Over evolutionary time scales, a single gene may acquire different roles in diverging species. However, revealing the multiple hidden roles of a gene was not possible before genome editing came along. Cold Spring Harbor Laboratory scientists Zach Lippman and Anat Hendelman collaborated with Idan Efroni of Hebrew University in Israel to reveal hidden gene functions. The results are published in the journal Cell.

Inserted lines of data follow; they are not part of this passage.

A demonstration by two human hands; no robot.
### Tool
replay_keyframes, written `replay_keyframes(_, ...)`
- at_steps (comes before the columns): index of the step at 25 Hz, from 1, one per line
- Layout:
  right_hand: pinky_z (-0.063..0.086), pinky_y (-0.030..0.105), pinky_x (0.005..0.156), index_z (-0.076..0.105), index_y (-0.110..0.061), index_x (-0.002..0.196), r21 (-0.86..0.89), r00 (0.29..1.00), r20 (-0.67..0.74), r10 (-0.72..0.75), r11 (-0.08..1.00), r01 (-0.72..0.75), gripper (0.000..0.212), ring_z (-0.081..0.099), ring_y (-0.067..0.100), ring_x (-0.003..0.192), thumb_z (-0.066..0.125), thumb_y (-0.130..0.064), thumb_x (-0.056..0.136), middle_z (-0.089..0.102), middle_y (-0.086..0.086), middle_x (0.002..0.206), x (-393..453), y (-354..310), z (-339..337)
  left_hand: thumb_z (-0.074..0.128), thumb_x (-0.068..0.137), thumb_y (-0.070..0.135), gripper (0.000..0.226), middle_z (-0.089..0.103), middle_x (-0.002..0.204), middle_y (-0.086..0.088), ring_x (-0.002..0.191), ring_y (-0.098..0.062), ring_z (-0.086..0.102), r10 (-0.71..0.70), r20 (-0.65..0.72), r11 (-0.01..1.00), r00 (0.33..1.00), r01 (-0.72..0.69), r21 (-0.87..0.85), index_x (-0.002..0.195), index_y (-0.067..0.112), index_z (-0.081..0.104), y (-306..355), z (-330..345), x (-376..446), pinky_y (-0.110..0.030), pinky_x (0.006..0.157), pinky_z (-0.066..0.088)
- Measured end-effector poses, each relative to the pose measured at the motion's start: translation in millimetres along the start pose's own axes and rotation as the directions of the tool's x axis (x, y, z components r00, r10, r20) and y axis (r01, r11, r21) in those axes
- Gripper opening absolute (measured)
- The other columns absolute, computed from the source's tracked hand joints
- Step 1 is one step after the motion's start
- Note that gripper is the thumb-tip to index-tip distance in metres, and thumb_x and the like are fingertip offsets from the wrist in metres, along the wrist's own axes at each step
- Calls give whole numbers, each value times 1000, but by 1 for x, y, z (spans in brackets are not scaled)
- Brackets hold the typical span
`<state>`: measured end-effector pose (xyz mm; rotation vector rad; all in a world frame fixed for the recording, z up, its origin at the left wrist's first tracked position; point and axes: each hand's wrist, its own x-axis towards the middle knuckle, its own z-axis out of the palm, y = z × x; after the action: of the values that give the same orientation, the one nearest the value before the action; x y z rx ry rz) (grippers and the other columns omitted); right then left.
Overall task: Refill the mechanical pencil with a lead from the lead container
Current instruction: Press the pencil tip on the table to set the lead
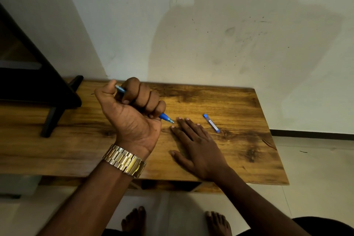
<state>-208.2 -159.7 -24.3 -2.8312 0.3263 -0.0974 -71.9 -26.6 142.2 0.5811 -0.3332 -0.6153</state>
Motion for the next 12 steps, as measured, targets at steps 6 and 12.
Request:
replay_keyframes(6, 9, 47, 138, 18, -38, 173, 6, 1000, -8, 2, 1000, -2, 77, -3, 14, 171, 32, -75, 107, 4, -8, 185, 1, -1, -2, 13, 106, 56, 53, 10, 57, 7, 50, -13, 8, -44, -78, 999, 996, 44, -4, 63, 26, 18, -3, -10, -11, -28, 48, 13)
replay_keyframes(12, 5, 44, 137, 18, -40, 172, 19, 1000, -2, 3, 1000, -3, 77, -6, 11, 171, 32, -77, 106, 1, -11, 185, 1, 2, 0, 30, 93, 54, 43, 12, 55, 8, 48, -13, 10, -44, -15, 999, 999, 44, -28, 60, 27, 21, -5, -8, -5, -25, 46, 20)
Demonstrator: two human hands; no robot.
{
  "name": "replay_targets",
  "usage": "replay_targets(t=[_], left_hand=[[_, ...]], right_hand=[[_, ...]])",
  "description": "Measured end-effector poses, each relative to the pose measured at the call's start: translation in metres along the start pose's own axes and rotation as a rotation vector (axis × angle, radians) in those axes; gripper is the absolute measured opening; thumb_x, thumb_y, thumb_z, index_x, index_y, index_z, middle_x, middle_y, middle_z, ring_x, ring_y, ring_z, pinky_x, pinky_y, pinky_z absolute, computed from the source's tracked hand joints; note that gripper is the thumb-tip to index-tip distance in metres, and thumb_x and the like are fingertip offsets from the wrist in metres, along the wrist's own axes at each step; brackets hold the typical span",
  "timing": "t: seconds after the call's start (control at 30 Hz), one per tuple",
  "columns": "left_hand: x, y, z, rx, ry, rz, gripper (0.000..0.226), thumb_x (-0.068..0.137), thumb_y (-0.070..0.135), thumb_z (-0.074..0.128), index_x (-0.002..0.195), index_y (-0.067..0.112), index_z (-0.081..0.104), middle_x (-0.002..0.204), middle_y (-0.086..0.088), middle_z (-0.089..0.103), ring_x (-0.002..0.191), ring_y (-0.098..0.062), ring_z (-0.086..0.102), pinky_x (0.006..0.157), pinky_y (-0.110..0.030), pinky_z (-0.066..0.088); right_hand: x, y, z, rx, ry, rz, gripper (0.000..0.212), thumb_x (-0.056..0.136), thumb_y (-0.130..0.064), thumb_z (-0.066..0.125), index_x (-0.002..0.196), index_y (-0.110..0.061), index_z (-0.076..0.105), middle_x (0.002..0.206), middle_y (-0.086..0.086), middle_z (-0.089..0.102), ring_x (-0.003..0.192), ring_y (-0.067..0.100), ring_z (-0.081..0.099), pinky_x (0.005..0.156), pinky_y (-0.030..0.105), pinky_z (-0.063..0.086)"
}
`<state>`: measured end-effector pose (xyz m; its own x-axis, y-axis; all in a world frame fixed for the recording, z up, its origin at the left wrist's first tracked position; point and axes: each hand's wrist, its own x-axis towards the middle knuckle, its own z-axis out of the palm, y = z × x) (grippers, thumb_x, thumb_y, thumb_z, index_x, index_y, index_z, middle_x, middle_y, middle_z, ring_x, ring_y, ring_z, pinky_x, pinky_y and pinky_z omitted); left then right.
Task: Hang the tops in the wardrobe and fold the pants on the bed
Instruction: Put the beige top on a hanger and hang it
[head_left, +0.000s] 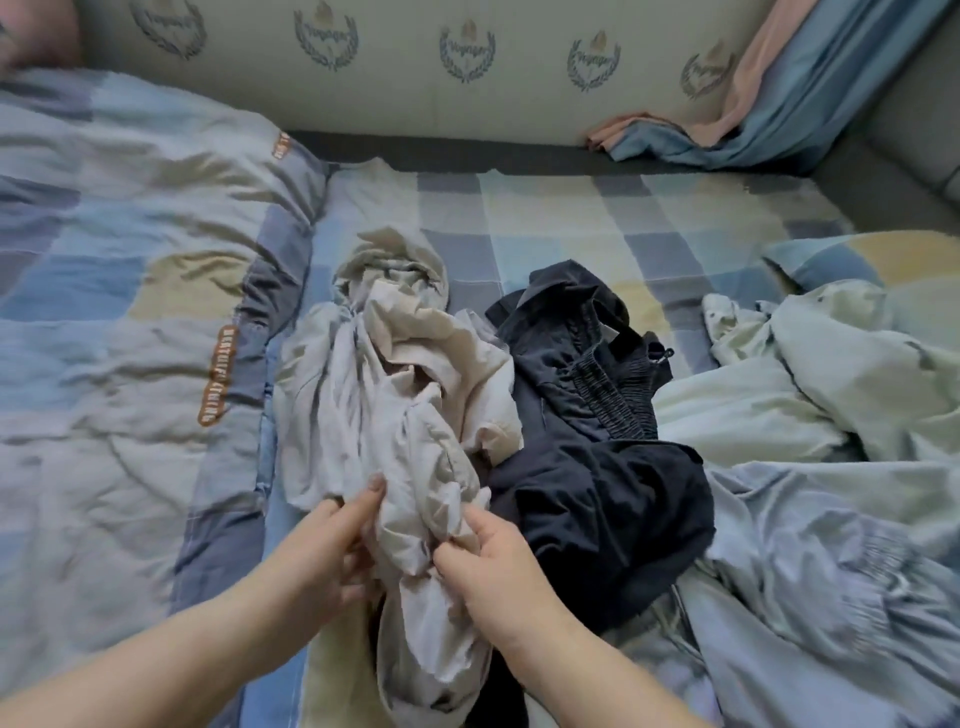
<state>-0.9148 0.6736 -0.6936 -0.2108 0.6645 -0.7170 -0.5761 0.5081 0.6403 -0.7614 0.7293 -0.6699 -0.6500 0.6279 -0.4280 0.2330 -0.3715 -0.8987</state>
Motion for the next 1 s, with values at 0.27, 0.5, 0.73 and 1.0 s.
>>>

In U.S. National Science Foundation-funded research, the scientists dissected the activity of a developmental gene, WOX9, in different plants at different moments in development. Using genome editing, they found that without changing the protein produced by the gene, they could change a plant's traits by changing the gene's regulation.
Genes are the DNA that code for proteins, but other nearby stretches of DNA regulate the activity of genes, instructing them where, when, and to what degree they should be active. With the genome-editing tool CRISPR, scientists can introduce precise mutations into DNA, including these regulatory regions.
Though scientists would like to use CRISPR to fine-tune plant traits, the technique sometimes yields surprising results: Some genes turn out to have functions that were previously unknown.
WOX9 is one of several genes that help plants and animals set borders in developing structures. While the gene plays a role in early development in Arabidopsis, a weedy relative of broccoli, it influences later development — reproduction and flowering — in tomatoes.
Lippman and Hendelman used CRISPR to create a series of mutations in the regulatory DNA surrounding WOX9 to reveal additional functions in tomato, groundcherry and Arabidopsis plants.
With the right regulatory sequence, the gene could induce more flowers to form in all three species. WOX9 is thus a candidate to increase yields in these and other crop plants by changing its regulation. The discovery suggests that other genes may also have hidden multiple roles.
“Only a few per cent of plant and animal genomes encode genes, with the vast majority of the genome made up of regulatory sequences controlling when, where, and at what level genes are expressed into proteins,” says Gerald Schoenknecht, a program director in NSF's Division of Integrative Organismal Systems. “This research begins to give us insights into this phenomenal regulatory network.”